Konditor am Hafen
Der in Osaka geborene Nozomi Tomoeda (1977) lebt und arbeitet in Hamburg und Hiroshima. Er studierte Bildende Kunst in Hiroshima und setzt seit 2009 seine Studien mit den Schwerpunkten Bildhauerei und Zeitbezogene Medien an der Hochschule für Bildende Künste in Hamburg fort. Katsuya Murano (1982) stammt aus Chiba und studierte ebenfalls an der Hochschule für Bildende Künste in Hamburg. Tomoeda schafft Rauminstallationen, die seit 2002 auf zahlreichen Einzel- und Gruppenausstellungen in Japan (Fukuyama Museum of Art, Fukuyama 2003) und Deutschland (Galerie Kunstraum Zehn, Hannover 2002) gezeigt wurden.
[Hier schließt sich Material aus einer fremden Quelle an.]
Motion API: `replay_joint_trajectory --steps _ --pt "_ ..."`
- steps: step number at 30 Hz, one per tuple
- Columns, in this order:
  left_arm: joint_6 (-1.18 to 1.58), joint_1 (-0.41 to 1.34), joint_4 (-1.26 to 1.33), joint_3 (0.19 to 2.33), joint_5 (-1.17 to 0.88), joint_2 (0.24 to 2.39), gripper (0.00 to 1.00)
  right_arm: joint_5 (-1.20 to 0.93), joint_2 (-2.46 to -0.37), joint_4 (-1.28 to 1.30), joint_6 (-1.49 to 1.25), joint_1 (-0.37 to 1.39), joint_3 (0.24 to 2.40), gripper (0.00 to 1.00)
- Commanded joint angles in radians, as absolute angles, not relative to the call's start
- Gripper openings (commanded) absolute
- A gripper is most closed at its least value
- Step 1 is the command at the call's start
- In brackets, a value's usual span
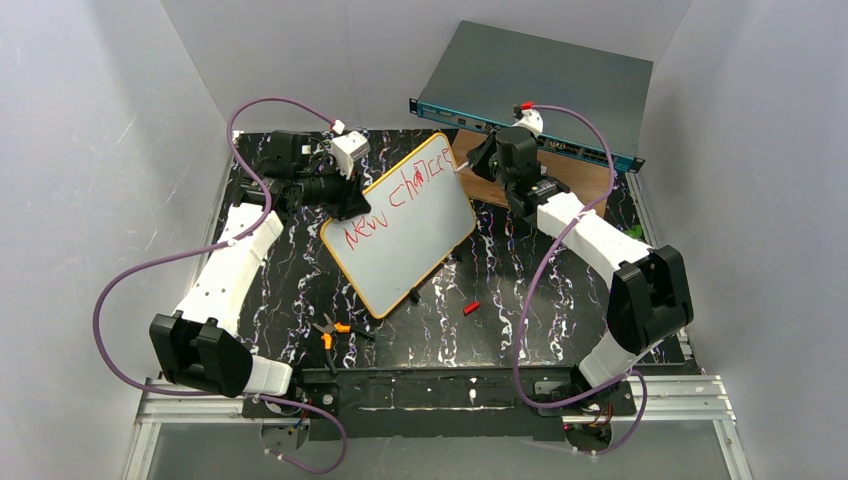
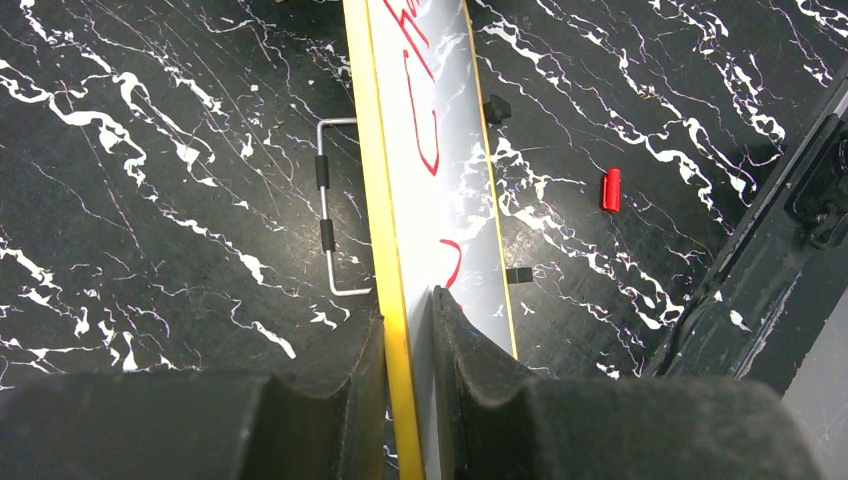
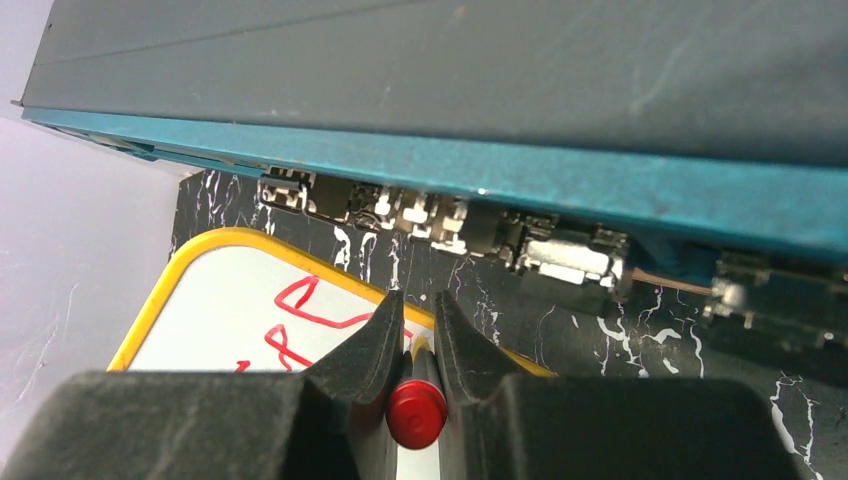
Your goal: Write a sentence on the whiteboard
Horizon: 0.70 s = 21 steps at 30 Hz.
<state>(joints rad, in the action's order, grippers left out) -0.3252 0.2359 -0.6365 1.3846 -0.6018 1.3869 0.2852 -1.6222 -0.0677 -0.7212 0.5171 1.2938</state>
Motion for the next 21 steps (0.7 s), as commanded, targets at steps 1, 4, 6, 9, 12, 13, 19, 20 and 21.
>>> replay_joint_trajectory --steps 1,4,6,9,12,13,19,20,21 --pt "-0.411 0.245 -0.62 1.413 -0.58 1.379 0.0 0.27 -1.599 -0.096 -0.712 0.524 1.297 0.01" --pt "-0.411 0.245 -0.62 1.414 -0.581 1.38 0.0 0.254 -1.598 -0.101 -0.712 0.531 1.305 0.01" --pt "-0.41 0.245 -0.62 1.415 -0.58 1.382 0.0 0.243 -1.597 -0.104 -0.713 0.536 1.309 0.01" --pt "-0.41 0.246 -0.618 1.418 -0.583 1.386 0.0 0.233 -1.599 -0.099 -0.716 0.543 1.32 0.01" --pt "-0.408 0.246 -0.617 1.42 -0.585 1.388 0.0 0.226 -1.601 -0.093 -0.729 0.546 1.332 0.01" --pt "-0.408 0.247 -0.617 1.42 -0.585 1.388 0.0 0.224 -1.603 -0.09 -0.733 0.547 1.334 0.01" --pt "-0.408 0.247 -0.617 1.42 -0.585 1.39 0.0 0.221 -1.605 -0.095 -0.74 0.553 1.351 0.01" --pt "-0.409 0.247 -0.617 1.419 -0.585 1.391 0.0 0.22 -1.603 -0.096 -0.739 0.554 1.356 0.01" --pt "-0.409 0.246 -0.617 1.418 -0.585 1.39 0.0 0.22 -1.603 -0.097 -0.741 0.554 1.363 0.01"
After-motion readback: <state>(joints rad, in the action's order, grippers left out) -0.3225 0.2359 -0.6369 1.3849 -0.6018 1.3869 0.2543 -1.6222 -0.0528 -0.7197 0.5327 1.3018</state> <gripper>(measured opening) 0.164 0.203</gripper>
Murano befasst sich in seinen Zeichnungen und Installationen mit der Abhängigkeit des Menschen von der Natur und stellte jüngst im Einstellungsraum e.V. in Hamburg aus.
Ihr interaktives Projekt für das Dockville Festival umfasst den Bau eines historischen Segelschiffes der Firma Blohm und Voss. In einem Gemeinschaftsprojekt mit den Festivalbesuchern werden Tomoeda und Murano zum Konditor im Hafen und lassen eine Schiffkonstruktion aus dem umwelt- und besucherfreundlichen Material Zucker entstehen, welches nach Fertigstellung auf der nahen Elbe zu Wasser gelassen wird. Infolge seines vergänglichen Baustoffes wird sich das Schiff in den Elbfluten auflösen, in den Kreislauf der Natur wieder eintreten und dadurch in eine neue Existenz übergehen. Mit dem Schiff möchten die Künstler eine symbolische Verbindung zwischen dem Inselstaat Japan und der Hafenstadt Hamburg schaffen, auf den regen Kulturaustausch zwischen Hamburg und seiner Partnerstadt Osaka verweisen und gleichzeitig einen Bezug zum traditionellen Tanabatafest herstellen, das an jedem 7. Juli in Japan gefeiert wird.